Reishus has also built about 30 nesting boxes for kestrels, which are small hawks, and about 15 for Canadian geese.

It was during his time in the wilderness among the birds and his nesting projects that Reishus developed and interest in oil and gas developments.

Simply put, Reishus thinks there should be no hurry to develop the area’s natural resources.

The ultimate weakness of the oil and gas industry, Reishus contends, is a lack of enforcement of reclamation practices.

“I may not be around 25 years from now to see the reclamation or the trash left there, but my kids and grandkids will be, so I’d like to be cautious with oil and gas development and coal,” he said.

Moffat County and its wildlife and its wild places are the love of his life, Reishus said.

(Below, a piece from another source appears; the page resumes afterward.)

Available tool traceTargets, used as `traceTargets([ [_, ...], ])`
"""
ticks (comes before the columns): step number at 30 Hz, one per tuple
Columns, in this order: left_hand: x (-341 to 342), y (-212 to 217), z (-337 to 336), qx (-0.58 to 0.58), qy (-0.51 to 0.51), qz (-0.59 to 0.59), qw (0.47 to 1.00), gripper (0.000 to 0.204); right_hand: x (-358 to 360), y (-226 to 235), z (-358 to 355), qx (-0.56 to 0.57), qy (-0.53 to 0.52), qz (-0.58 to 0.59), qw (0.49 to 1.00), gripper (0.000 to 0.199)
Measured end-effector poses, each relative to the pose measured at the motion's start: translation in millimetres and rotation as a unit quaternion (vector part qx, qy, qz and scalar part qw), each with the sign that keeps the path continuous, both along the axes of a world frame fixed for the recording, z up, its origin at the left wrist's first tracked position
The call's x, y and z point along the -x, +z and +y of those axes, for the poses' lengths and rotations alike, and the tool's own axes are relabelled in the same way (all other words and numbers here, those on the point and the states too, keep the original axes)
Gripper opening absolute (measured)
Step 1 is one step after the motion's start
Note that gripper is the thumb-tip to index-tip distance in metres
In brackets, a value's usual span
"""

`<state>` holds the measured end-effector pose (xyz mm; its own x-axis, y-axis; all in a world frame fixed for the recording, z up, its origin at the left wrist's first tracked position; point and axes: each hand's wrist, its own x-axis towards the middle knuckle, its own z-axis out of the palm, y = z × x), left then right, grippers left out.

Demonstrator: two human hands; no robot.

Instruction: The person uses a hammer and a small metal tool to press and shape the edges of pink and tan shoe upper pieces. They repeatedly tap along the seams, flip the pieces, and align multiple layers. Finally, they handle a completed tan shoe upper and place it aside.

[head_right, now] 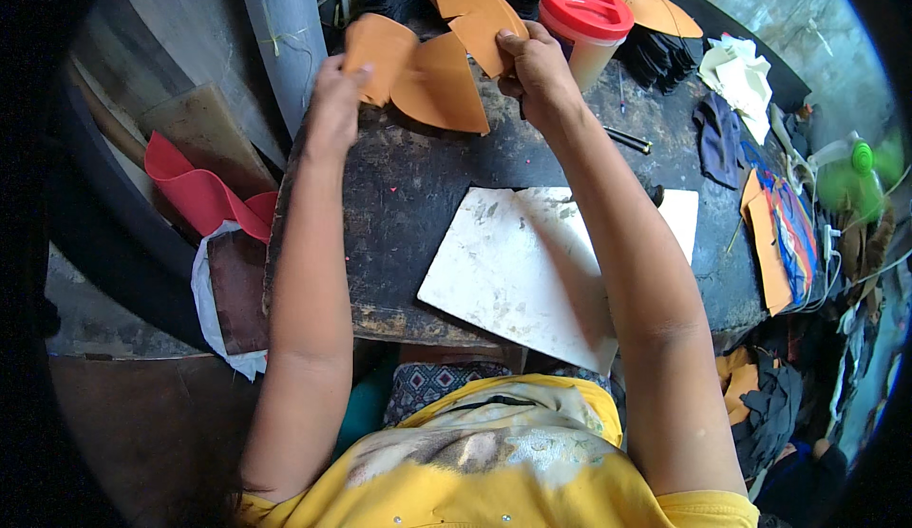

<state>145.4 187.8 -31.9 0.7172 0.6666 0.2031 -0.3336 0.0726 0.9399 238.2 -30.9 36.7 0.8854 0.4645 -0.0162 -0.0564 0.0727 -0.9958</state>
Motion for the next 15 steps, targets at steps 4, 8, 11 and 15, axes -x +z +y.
traceTargets([
  [4, 13, 14, 17, 0.22, 0.016, -0.033, 0.975, 0.025, 15, -17, 18, 0.03, -0.002, 0.052, 0.998, 0.022],
  [8, 2, 3, -17, 0.095, -0.076, -0.082, 0.989, 0.025, 25, -29, 25, 0.24, 0.022, 0.012, 0.97, 0.029],
  [11, -15, -4, -48, 0.027, -0.028, -0.029, 0.999, 0.032, 15, -33, 17, 0.347, 0.078, -0.08, 0.931, 0.043],
  [15, -21, -9, -69, -0.235, 0.108, 0.192, 0.947, 0.043, -10, -44, 16, 0.401, -0.04, -0.257, 0.879, 0.065],
])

“I loved it even more the way it was 30 years ago,” he said. “I would like to see Moffat County stay wild, pristine, the West with the lifestyle that we’ve had here.

“We really do have a unique county in our corner of the state.”

The passion he has developed by caring for the outdoors and its wildlife will continue to permeate his life.

But, for Reishus it all comes back to the place it started — the unbridled joy of being outside.

For him, it’s mood elevating.

“I have never been depressed in my life,” he said. “Whenever I feel like I might get a tiny bit, all I need to do is go for a walk to the river, sagebrush or mountains.

“To me, the most positive thing I can do, and most people can do, is get outdoors.”